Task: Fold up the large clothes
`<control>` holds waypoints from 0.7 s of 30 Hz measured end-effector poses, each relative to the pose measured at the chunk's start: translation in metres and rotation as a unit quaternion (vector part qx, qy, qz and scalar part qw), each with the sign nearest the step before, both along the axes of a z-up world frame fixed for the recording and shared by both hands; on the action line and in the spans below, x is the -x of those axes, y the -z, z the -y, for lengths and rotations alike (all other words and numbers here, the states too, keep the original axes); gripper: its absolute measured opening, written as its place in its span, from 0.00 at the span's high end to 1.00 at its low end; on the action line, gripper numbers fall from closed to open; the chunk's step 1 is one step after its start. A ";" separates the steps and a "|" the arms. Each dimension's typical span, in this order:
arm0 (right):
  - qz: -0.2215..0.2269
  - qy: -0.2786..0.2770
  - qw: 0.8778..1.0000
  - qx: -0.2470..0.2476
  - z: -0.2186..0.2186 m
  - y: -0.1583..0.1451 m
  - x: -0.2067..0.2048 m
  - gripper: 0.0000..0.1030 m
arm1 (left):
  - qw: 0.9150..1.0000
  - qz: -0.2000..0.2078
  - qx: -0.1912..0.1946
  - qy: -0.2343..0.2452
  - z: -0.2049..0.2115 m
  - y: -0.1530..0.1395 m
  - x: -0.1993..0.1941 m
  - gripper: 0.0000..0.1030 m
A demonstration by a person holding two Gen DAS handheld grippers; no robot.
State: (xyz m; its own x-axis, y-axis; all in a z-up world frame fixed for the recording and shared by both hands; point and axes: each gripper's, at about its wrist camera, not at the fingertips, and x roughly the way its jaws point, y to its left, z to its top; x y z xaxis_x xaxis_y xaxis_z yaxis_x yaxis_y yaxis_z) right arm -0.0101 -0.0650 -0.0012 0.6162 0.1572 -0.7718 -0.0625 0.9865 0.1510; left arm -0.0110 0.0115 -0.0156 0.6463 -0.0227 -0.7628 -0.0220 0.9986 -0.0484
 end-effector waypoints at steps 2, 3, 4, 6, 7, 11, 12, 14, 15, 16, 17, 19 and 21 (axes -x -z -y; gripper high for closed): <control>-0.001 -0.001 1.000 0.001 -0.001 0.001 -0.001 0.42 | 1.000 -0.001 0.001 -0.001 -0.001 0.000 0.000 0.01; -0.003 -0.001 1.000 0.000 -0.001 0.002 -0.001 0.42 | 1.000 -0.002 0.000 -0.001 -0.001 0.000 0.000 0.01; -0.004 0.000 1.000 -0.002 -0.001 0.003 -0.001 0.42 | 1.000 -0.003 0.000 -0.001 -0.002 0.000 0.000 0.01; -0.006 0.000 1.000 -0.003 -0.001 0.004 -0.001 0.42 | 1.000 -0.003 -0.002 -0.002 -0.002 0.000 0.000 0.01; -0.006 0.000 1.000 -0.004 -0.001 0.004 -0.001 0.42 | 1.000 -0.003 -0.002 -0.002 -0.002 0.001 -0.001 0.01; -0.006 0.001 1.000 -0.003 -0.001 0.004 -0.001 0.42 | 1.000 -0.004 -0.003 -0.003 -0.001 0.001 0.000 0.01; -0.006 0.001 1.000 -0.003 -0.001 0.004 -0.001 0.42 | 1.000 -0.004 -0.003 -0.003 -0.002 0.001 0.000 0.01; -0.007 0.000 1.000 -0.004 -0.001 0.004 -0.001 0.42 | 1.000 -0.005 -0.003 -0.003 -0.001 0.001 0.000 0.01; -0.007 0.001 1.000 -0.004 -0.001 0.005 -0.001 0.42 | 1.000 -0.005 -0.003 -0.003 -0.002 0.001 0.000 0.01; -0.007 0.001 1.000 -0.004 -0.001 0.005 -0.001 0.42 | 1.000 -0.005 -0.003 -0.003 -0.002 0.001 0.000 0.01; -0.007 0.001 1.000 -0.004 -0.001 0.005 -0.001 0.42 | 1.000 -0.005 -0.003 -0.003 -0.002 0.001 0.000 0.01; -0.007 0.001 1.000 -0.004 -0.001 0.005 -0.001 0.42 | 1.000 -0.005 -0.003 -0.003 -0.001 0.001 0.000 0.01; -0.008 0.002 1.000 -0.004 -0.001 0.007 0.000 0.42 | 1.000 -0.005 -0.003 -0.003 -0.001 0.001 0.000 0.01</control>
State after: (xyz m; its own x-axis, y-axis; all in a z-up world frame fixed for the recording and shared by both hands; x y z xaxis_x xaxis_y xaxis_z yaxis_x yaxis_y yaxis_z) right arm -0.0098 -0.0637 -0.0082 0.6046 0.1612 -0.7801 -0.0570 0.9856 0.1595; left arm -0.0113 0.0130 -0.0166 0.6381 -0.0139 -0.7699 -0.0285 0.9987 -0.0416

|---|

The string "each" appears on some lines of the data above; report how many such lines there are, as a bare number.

## RESULT
2